We know that the current flows anti-clockwise when the battery discharges (conventional current flows out of its positive terminal). Thus the charging current has to be clockwise.
As mentioned earlier it’s easier to consider the conventional current since the diode symbol’s ‘arrow’ is pointing in the direction of the conventional current.
random123: I’ve taken the liberty to draw out the following diagrams for the options (didn’t do option C since it’s obvious that a brighter object will not help in focussing its image on the screen:
To focus the image on the screen i.e. what we want are the light rays to converge exactly on the screen. Else it will be blurred.
If you’ve played around with the application, moving the object away from the lens in Option A will cause the rays to converge somewhere along the principal axis that is nearer to its focal point F, but what we actually need is for them to converge at the screen which is farther away from F.

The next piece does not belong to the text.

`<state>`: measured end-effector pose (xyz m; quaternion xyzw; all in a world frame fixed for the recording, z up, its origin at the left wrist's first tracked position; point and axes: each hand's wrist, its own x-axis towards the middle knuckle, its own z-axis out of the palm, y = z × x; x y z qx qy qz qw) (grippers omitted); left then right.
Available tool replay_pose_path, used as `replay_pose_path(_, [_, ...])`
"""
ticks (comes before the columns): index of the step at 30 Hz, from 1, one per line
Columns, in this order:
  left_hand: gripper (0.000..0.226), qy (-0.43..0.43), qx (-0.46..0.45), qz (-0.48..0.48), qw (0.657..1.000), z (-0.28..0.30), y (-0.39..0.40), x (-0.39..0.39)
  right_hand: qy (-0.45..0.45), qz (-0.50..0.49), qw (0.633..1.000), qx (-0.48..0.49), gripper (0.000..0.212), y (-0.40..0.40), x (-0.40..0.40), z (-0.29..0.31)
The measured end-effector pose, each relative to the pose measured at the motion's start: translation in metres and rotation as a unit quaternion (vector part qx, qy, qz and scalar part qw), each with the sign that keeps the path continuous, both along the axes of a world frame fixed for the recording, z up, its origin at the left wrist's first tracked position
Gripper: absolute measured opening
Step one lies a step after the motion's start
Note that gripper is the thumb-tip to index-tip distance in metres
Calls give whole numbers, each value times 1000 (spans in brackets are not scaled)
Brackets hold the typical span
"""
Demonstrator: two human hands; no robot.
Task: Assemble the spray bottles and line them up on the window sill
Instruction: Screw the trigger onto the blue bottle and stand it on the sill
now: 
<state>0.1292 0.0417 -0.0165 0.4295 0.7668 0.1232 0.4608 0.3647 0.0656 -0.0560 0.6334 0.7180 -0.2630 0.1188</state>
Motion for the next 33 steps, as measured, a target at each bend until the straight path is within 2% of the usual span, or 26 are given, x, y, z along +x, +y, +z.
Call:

Moving the screen away from the lens in Option B will obviously make it worse, as shown in the diagram
In Option D, a (typically) thinner lens with a longer focal length causes the rays to bend less and hence converge farther away. Thus by picking an appropriate lens with a longer focal length, we can ‘aim’ the light rays to converge exactly on the screen.
Anyone notice that this is a classic scenario of myopia aka short-sightedness? The ’screen’ is actually your retina!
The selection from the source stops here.